Run the two experiments: one with deep trees and the other with shallow trees.

[ ]:

iterations = 100  # the number of repetitions of a single run of the algorithm
# Run DeepRF
error_dd = rf_dd_exp(iterations=iterations)
# Run ShallowRF
error_5 = rf_dd_exp(max_node=15, n_est=100, iterations=iterations)
# np.save('errors.npy', [error_5, error_dd])

 56%|█████▌    | 56/100 [28:01<22:19, 30.44s/it]

[ ]:

# [error_5, error_dd] = np.load('errors.npy', allow_pickle=True)

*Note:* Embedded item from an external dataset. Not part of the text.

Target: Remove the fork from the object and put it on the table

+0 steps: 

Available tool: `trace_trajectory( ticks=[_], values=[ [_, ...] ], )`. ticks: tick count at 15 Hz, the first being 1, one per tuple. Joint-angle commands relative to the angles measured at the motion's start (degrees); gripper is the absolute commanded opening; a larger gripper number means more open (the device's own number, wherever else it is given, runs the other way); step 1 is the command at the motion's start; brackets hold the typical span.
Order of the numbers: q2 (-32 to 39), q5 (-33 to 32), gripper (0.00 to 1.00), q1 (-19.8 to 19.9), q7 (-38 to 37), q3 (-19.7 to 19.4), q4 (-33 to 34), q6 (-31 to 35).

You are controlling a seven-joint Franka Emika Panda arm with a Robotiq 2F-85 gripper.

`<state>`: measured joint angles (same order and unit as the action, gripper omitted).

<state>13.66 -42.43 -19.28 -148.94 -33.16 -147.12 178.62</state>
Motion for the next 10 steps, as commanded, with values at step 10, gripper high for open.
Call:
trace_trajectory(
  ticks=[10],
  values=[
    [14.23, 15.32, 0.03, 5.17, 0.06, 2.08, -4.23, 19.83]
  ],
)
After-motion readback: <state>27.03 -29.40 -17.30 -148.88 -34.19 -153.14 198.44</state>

Visualize the generalization error and gini impurity of both decision tree variants.

[ ]:

import seaborn as sns

sns.set()
sns.color_palette()

##Figure params
fontsize = 26
ticksize = 20
plt.figure(figsize=(14, 10))
plt.tick_params(labelsize=ticksize)
plt.tight_layout()

# Misclassification Error
plt.subplot(2, 2, 1)
plt.plot(error_dd["nodes"], error_dd["train_err"], label="training")
plt.plot(error_dd["nodes"], error_dd["test_err"], "-r", label="test")
plt.xscale("log")
plt.ylabel("Generalization error", fontsize=fontsize)
plt.locator_params(axis="y", nbins=6)
plt.tick_params(axis="both", which="major", labelsize=ticksize)
plt.plot(
[0, np.max(error_dd["nodes"])],
[0.289, 0.289],
"--",
color="gray",
linewidth=1,
label="optimal bayes error",
)
plt.title("RF with overfitting trees", fontsize=fontsize)

plt.subplot(2, 2, 2)
plt.plot((error_5["nodes"]), error_5["train_err"], label="training")
plt.plot((error_5["nodes"]), error_5["test_err"], "-r", label="test")
plt.xscale("log")
plt.locator_params(axis="y", nbins=6)
plt.tick_params(axis="both", which="major", labelsize=ticksize)
plt.plot(
[0, np.max(error_5["nodes"])],
[0.289, 0.289],
"--",
color="gray",
linewidth=1,
label="optimal bayes error",
)
plt.title("RF with shallow trees", fontsize=fontsize)

# Gini Impurity
plt.subplot(2, 2, 3)
plt.plot((error_dd["nodes"]), error_dd["train_gini"], label="training")
plt.plot((error_dd["nodes"]), error_dd["test_gini"], "-r", label="test")
plt.xscale("log")
plt.ylabel("Gini impurity", fontsize=fontsize)
plt.locator_params(axis="y", nbins=6.5)
plt.tick_params(axis="both", which="major", labelsize=ticksize)

plt.subplot(2, 2, 4)
plt.plot((error_5["nodes"]), error_5["train_gini"], label="training")
plt.plot((error_5["nodes"]), error_5["test_gini"], "-r", label="test")
plt.xscale("log")
plt.locator_params(axis="y", nbins=6.5)
plt.tick_params(axis="both", which="major", labelsize=ticksize)
ax = plt.gca()
lines, labels = ax.get_legend_handles_labels()
plt.legend(
lines,
labels,
loc="best",
bbox_to_anchor=(0.0, -0.03, 1, 1),
bbox_transform=plt.gcf().transFigure,
fontsize=fontsize - 5,
frameon=False,
)

plt.text(0.7, 0.04, "Total leaf nodes", ha="center", fontsize=fontsize)

sns.despine()
plt.savefig("RF_dd.pdf", bbox_inches="tight")
plt.show() ## Discussion¶

In the top row, the figure shows classification error versus the total number of leaf nodes. In the RF algorithm with deep trees (left panels), a single decision tree is grown until each leaf node is pure, and then more trees are added with similar complexity as the first tree. These deep RFs exhibit the double-descent phenomenon, just like deep learning methods: as the number of leaf nodes increases, first test error drops, then it increases as it overfits, and then it drops again as more trees are included. On the other hand, consider the RF algorithm with shallow trees (right panels), that starts with a single tree increasing the number of its leaf nodes until it achieves a maximum depth of five, and then increases the number of trees, all of which having maximum depth five. These shallow RFs exhibit the classical monotonically decreasing out of sample error rates. Notably, both algorithms demonstrate monotonically decreasing training error, and eventually both achieve Bayes optimal performance on the test data.